U.S. Congress Warns of Threat Posed by China’s Drive to Get Ahead in 5G

Huawei Technologies Co. Ltd.’s 5G booth is seen at the China International Information and Communication Technology Exhibition in Beijing on Sept 26. Photo: VCG
Huawei Technologies Co. Ltd.’s 5G booth is seen at the China International Information and Communication Technology Exhibition in Beijing on Sept 26. Photo: VCG

* Report said China’s central role in manufacturing global information technology may offer the country’s government the opportunities to force Chinese suppliers and manufacturers to “modify products to perform below expectations or fail”

* Concern also raised that state-directed approach “limits market opportunities for foreign firms in China”

(Beijing) — An annual U.S. congressional report warned of the “threats” posed by China’s drive to get ahead in 5G mobile network technology, saying that the Chinese government may conduct sabotage and espionage using the networks.

The report was issued on Thursday by the U.S.-China Economic and Security Review Commission, mandated by Congress to assess annually the “national security implications” of the two nations’ economic relationship. The commission was set up in 2001 after China’s entry into the World Trade Organization.

The report covered a wide range of topics, such as agriculture, the military, and the Belt and Road Initiative, as well as Beijing’s relations with Hong Kong, Taiwan and North Korea, among others.

In the chapter on “China’s High-Tech Development,” the report highlighted the impact of China’s pursuance of 5G technology, and the “threats” posed by companies leading the charge, including Huawei Technologies Co. Ltd., ZTE Corp., and China Mobile.

The report said China’s central role in manufacturing global information technology may offer the country’s government the opportunities to force Chinese suppliers and manufacturers to “modify products to perform below expectations or fail, facilitate state or corporate espionage, or otherwise compromise the confidentiality, integrity, or availability of” internet-connected devices or 5G network equipment.

The state-directed approach “limits market opportunities for foreign firms in China and raises concerns about the ability of U.S. and other foreign firms to compete fairly both in China’s domestic market and abroad,” it said.

China has been racing to develop 5G technology after it trailed its foreign counterparts in setting wireless standards for the current 4G system. The country intends to start testing commercial-quality 5G services next year and could roll out national commercial networks in 2020.

The commission’s comments came after the Cellular Telecommunications and Internet Association, which represents the wireless communications industry in the U.S., warned in June that China and South Korea are already catching up with the U.S. in 5G, and that America needs to speed up its 5G introduction if it does not want to fall a year or two behind China.

Generally speaking, international 5G standards will be set by 2019, with large-scale commercial deployment expected by 2020. 5G networks are expected to quicken data speeds by 100 times, support up to 100 times more internet-connected devices, and provide near-instant universal coverage and availability, according to the congressional report.

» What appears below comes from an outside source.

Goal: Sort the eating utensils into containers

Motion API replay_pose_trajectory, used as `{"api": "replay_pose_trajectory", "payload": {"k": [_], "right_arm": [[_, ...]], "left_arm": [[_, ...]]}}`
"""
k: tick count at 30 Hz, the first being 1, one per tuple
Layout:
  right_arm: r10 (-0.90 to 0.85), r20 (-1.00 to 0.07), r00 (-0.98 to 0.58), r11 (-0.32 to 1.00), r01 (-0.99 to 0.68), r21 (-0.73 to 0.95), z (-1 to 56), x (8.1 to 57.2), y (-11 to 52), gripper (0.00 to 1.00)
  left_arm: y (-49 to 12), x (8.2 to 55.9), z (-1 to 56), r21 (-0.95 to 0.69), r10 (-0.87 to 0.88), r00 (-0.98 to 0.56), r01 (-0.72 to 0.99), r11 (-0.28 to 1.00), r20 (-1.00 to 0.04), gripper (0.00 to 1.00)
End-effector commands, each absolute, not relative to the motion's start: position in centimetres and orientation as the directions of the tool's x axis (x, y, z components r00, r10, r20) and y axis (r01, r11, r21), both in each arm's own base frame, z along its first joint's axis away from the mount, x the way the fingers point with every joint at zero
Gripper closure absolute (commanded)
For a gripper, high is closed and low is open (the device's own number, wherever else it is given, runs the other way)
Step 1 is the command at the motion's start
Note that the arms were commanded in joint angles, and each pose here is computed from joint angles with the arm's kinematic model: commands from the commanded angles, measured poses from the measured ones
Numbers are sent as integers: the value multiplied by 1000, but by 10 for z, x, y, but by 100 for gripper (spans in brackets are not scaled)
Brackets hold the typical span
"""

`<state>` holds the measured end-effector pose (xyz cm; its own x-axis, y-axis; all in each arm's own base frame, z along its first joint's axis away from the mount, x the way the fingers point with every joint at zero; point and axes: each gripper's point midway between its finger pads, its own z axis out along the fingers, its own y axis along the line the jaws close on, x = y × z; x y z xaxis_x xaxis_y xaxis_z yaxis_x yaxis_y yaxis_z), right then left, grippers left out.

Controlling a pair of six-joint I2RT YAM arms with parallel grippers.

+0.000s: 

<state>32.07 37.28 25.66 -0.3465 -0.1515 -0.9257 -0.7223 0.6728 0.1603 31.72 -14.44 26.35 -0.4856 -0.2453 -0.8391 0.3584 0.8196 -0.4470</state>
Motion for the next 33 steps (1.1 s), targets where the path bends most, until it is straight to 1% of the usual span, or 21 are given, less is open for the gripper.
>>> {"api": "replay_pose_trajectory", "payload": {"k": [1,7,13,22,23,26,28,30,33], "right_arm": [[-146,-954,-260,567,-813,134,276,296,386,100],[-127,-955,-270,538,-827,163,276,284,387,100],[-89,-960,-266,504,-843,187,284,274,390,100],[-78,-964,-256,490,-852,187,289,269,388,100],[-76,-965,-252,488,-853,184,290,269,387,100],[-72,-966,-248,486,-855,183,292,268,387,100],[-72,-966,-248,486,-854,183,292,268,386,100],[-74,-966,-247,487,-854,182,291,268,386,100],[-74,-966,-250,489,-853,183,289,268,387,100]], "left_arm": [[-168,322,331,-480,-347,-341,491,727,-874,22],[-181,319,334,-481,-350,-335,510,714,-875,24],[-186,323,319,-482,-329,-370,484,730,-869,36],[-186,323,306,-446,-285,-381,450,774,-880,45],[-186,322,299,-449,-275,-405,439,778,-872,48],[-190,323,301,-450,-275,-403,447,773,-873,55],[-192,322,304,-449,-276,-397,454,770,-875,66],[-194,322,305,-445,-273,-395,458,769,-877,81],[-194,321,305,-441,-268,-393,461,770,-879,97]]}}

U.S. and Chinese companies are engaged in a “fierce competition to secure first mover advantage and benefit from the trillions (of dollars) in economic benefits 5G and subsequent technologies are expected to create,” it added.

The report also suggested that authorities identify actions they can take to counter threats posed by equipment and services designed or manufactured in China.

Chinese information technology analyst Liu Xingliang said because the U.S. has always been at the forefront of the introduction of new generation networks, it now fears that it could lose its leadership. There is no way to stop China from leading the pack as it is set to commercialize 5G within two years, he told Sputnik, a Moscow-based news agency.